Now they’ve uncovered yet another secret in the sludge. In their latest paper, Kaplan, Peccia, and Yale student coauthors Alessandro Zulli and Marcela Sanchez use wastewater data to calculate the cumulative COVID-19 incidence rate in New Haven and present a formula that would allow other municipalities to do the same. Their results suggest that nearly a third of people in the New Haven area had been infected by May 2021—a finding that is consistent with three other independent statistical estimates, but notably larger than the 12% figure derived from official case counts.
To develop their estimate, Kaplan and Peccia needed just one reliable measure of how many people had been infected against which to calibrate their wastewater measurements. They were fortunate to have data from the Centers for Disease Control, which conducted antibody blood testing in Connecticut in the summer of 2020. That CDC testing, which took place before the arrival of vaccines, told the researchers how many people had been infected up to that point. After matching the CDC’s estimate with the concentration of RNA in wastewater at the same time, they could extrapolate forward to May 2021.
Any city could, in theory, do the same, whether using CDC data from the area or antibody tests from another source. “The principle is what’s important,” Kaplan explains. With frequent sewage data and one accurate point-in-time estimate of infections, the same basic approach can work anywhere.
Knowing how many people have been infected with COVID-19 over time “is important to knowing what our actual immunity to SARS-CoV-2 could be,” Peccia explains—but getting a good grasp on the cumulative incidence rate has proved challenging. (The CDC antibody tests from 2020 were helpful but not nationally representative and quickly fell out of date.)
Official case counts, which are derived from testing, reflect inconsistencies in testing across the U.S. Early in the pandemic, tests were scarce; more recently, the widespread use of at-home tests means that not every positive result is being reported to public health authorities as a new case of COVID-19. Trying to reverse engineer the number from other signals, such as hospitalizations, is equally tricky: some variants have put more people in the hospital than others.
Where tests and other measures fail, toilets succeed. People who contract COVID-19 go to the bathroom whether or not they get tested, making wastewater one of the few direct, population-level sources of information about the pandemic’s ebb and flow.

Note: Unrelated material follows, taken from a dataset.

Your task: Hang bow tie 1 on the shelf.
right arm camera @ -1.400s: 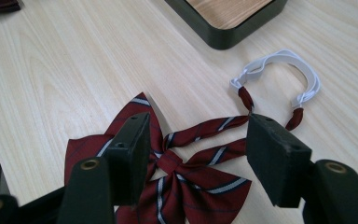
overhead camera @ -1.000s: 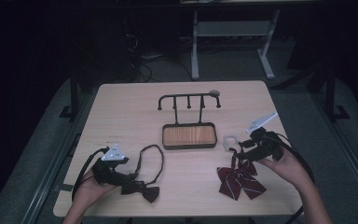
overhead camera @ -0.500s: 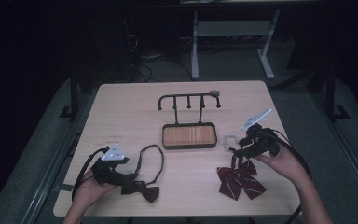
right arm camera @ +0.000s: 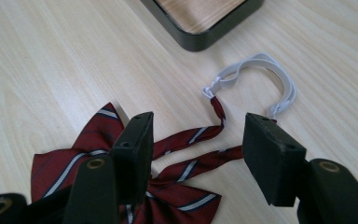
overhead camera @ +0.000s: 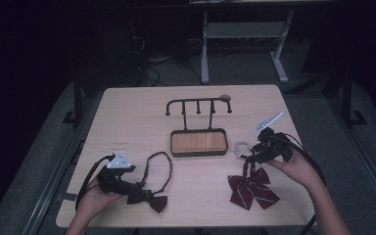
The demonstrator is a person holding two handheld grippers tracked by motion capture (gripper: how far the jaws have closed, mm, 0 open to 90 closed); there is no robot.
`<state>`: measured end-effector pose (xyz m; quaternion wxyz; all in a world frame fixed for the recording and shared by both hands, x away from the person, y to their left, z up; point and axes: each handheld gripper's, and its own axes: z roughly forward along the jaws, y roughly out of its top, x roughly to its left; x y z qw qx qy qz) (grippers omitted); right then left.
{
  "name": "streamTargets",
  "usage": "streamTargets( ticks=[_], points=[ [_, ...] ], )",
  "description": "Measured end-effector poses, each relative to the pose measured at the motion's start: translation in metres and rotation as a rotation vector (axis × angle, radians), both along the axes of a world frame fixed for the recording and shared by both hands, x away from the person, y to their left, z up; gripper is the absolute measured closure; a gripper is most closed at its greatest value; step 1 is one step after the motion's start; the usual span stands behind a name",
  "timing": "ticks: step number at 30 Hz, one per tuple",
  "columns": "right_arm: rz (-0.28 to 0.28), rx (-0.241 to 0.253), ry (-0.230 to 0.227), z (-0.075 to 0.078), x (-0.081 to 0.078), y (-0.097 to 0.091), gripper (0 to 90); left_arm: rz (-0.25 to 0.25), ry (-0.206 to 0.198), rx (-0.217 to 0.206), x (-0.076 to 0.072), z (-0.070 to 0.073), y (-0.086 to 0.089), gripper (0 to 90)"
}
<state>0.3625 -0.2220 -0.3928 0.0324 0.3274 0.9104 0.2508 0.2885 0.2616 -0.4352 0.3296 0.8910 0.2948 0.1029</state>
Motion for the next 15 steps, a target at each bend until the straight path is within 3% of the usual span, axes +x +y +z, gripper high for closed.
streamTargets(
  ticks=[15],
  points=[
    [-0.053,-0.036,0.044,-0.013,0.018,-0.005,46.9,-0.005,0.003,0.005,0.0,0.0,0.0,27.6]
  ],
)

But where tests and other measures fail, toilets succeed. People who contract COVID-19 go to the bathroom whether or not they get tested, making wastewater one of the few direct, population-level sources of information about the pandemic’s ebb and flow. “How many infections are happening? That’s the hidden thing that you want to see,” Kaplan says. “We believe the wastewater signal is giving us the very best view of that.”

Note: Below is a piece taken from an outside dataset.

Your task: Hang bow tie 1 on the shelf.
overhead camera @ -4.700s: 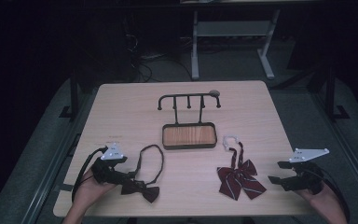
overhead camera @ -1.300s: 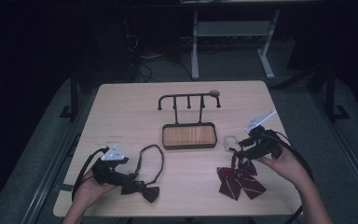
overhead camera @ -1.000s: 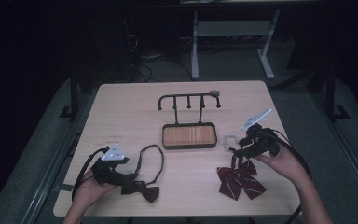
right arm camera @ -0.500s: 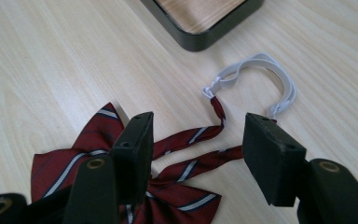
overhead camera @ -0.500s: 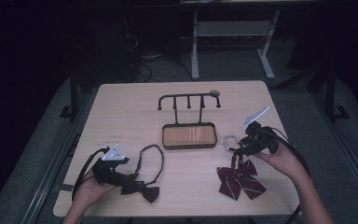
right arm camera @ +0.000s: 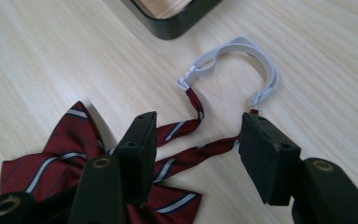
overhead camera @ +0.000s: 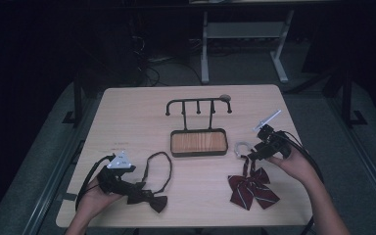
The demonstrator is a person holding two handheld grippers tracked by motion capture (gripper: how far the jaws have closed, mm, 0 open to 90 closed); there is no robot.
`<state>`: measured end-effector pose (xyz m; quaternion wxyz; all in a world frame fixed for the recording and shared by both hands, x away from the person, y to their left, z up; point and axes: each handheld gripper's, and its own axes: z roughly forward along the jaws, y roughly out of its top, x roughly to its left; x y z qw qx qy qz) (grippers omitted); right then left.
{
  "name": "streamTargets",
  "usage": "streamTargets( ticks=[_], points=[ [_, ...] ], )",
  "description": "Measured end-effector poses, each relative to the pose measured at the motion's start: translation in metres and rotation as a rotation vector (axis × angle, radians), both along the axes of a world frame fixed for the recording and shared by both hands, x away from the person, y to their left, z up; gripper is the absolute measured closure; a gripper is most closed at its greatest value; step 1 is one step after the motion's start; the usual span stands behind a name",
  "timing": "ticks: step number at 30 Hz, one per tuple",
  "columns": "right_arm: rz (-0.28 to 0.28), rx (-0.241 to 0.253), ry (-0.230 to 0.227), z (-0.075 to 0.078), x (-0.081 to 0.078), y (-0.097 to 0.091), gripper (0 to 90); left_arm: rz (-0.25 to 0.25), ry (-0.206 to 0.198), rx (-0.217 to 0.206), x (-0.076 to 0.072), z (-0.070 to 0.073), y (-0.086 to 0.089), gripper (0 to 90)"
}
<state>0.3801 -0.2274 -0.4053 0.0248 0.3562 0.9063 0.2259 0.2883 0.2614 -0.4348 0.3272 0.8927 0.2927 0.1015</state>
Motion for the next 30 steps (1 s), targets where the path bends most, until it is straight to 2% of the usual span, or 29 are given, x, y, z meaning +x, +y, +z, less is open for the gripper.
streamTargets(
  ticks=[4,9,16,30],
  points=[
    [-0.016,-0.007,0.0,-0.002,0.005,-0.002,48.2,0.001,0.001,-0.001,0.0,0.0,0.0,27.6],
    [-0.063,0.003,0.02,-0.007,0.017,-0.005,50.5,0.001,0.007,-0.001,0.0,-0.001,0.0,27.6],
    [-0.076,-0.025,0.044,-0.016,0.025,-0.001,50.8,-0.005,0.005,0.001,0.0,-0.001,-0.001,27.6],
    [-0.103,-0.072,0.055,-0.026,0.034,0.004,55.1,-0.006,0.006,-0.001,0.0,0.0,-0.001,27.6]
  ],
)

In New Haven, the incidence rate derived from sewage suggests “there’s a lot of immunity out there,” Peccia says. “We’re not all as vaccinated as we should be and not as boosted as we should be, but there’s a lot of people that have been infected. If you just go back and you look at [case counts], you’ll really underestimate that.”
Kaplan and Peccia are quick to point out that wastewater monitoring, for all its merits, is no substitute for testing. After all, “you can’t do contact tracing off of wastewater,” Kaplan says. Tests help individuals know whether to isolate and allow public health officials to link cases to vaccination status, for instance. But testing programs are also very expensive, and as the pandemic stretches on, “we’re going to need to augment them in some way.”
Wastewater monitoring offers a powerful and economical complement to a conventional COVID-19 testing program. In addition to calculating cumulative incidence rates, wastewater data makes it possible for officials to spot emerging outbreaks. Kaplan cites the example of Norwich, Connecticut, which used wastewater data to identify a cluster of cases and intervene before it spread further.
Kaplan and Peccia also see potential in sewage-based monitoring for diseases beyond COVID-19. They’re in the early stages of studying influenza in New Haven; wastewater has previously been used to track polio in the developing world. The work they and others have been doing, Peccia says, “lays the groundwork for many, many other types of viruses.”